December 1, 2004
Journal Article

Assessing a Cloud Optical Depth Retrieval Algorithm with Model-Generated Data and the Frozen Turbulence Assumption

Abstract

A cloud optical depth retrieval algorithm that uses solar irradiance and zenith downwelling radiance data collected at a fixed surface site is assessed using model generated cloud fields and simulated radiation measurements. The retrieval algorithm utilizes time series of radiation data, but to date has only been assessed using instantaneous cloud fields in which time series were mimicked via the frozen turbulence assumption. In this study, time series of radiation data are generated from a series of snapshots of an evolving cloud field and used in the retrieval algorithm, with values of optical depth retrieved for clouds occurring at the midpoint of the time series. This approach resembles conditions encountered in the field much better that those arising from the convenient frozen turbulence assumption.
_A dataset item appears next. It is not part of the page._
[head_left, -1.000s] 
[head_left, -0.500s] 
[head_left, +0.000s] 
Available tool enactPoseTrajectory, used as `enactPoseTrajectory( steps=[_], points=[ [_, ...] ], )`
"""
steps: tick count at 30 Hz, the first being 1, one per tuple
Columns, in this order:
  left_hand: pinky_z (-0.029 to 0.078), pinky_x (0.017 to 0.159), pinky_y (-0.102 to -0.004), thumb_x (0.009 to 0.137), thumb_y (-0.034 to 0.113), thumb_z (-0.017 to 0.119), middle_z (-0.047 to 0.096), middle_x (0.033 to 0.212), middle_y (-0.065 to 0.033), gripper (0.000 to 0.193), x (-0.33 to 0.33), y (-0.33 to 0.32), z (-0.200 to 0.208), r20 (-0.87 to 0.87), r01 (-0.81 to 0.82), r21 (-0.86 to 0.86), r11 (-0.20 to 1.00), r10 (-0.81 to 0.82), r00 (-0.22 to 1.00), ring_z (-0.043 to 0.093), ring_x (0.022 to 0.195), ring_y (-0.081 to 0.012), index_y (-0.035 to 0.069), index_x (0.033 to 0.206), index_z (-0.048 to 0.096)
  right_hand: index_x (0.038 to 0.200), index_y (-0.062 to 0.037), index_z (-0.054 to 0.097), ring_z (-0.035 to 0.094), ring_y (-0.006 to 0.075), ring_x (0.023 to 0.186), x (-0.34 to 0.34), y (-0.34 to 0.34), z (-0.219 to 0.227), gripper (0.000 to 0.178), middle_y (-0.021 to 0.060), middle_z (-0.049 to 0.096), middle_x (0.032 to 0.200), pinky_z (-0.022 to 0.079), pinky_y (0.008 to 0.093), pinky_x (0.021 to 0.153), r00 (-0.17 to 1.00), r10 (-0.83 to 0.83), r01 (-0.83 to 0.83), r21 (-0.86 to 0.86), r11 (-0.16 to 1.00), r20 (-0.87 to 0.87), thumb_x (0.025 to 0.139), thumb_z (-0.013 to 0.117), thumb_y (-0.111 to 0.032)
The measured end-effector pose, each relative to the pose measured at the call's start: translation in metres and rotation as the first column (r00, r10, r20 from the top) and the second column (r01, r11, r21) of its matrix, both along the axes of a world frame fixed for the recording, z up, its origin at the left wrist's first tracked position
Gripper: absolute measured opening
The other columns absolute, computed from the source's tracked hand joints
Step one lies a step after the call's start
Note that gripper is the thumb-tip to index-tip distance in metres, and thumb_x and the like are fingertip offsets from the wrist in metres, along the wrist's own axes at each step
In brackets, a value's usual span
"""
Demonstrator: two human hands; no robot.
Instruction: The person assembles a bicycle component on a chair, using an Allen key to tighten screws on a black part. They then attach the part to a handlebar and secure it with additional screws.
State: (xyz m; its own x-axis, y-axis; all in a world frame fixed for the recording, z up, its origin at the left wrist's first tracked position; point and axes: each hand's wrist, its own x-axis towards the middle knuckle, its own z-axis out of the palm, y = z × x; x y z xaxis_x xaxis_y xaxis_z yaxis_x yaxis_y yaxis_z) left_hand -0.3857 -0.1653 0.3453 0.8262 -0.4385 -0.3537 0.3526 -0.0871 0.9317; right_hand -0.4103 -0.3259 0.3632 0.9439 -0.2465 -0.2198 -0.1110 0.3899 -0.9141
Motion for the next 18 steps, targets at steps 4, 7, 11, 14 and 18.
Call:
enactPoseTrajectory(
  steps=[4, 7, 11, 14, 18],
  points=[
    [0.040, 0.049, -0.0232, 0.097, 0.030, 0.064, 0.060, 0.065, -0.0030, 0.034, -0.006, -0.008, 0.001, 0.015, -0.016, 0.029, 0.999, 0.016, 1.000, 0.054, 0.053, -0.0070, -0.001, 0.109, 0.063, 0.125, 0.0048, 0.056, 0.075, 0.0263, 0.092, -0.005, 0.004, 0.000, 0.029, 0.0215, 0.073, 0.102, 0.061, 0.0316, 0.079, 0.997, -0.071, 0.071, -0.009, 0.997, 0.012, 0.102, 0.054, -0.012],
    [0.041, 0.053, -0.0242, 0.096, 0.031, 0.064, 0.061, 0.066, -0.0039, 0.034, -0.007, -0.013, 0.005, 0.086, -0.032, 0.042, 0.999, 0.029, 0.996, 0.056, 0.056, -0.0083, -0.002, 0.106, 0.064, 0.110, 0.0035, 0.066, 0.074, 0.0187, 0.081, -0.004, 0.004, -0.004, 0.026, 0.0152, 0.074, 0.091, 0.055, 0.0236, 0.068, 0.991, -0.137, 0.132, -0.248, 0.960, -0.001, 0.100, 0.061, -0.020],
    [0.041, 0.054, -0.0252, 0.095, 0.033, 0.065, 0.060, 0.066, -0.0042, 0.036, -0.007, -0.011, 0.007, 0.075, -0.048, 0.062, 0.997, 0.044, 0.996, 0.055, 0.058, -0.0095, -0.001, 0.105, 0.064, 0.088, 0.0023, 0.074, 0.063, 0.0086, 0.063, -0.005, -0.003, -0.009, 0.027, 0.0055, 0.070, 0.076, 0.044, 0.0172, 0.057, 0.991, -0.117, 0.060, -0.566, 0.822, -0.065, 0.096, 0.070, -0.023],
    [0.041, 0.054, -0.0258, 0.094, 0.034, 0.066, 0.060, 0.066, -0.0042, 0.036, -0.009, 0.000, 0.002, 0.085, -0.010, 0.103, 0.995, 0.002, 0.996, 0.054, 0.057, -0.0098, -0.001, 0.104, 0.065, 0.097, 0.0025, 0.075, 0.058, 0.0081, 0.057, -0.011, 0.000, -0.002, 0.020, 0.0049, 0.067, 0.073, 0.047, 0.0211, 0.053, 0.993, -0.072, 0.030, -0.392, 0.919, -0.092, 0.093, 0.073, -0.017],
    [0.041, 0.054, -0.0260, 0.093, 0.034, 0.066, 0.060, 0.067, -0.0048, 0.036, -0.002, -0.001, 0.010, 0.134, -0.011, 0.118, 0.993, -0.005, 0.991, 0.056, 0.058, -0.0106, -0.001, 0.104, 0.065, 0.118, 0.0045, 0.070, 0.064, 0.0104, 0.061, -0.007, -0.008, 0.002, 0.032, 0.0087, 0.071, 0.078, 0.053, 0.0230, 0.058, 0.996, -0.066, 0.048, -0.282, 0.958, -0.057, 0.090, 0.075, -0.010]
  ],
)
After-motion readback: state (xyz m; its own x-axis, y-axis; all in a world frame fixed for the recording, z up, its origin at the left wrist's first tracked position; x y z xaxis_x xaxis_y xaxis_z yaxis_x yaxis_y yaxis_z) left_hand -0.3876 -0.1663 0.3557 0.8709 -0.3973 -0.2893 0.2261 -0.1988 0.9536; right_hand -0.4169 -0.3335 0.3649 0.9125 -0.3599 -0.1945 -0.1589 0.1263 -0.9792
Values of optical depth are also retrieved for the same cloud field by employing the frozen turbulence approach. For the field of broken, shallow cumulus considered here, differences between the two sets of retrievals are small. This suggests that the encouraging results obtained thus far for this retrieval algorithm have not been secured falsely by the frozen turbulence assumption.

Revised: October 25, 2005 | Published: December 1, 2004

Citation

Barker H.W., C. Pavloski, M. Ovtchinnikov, and E.E. Clothiaux. 2004. Assessing a Cloud Optical Depth Retrieval Algorithm with Model-Generated Data and the Frozen Turbulence Assumption. Journal of the Atmospheric Sciences 61, no. 23:2951-2956. PNNL-SA-39859.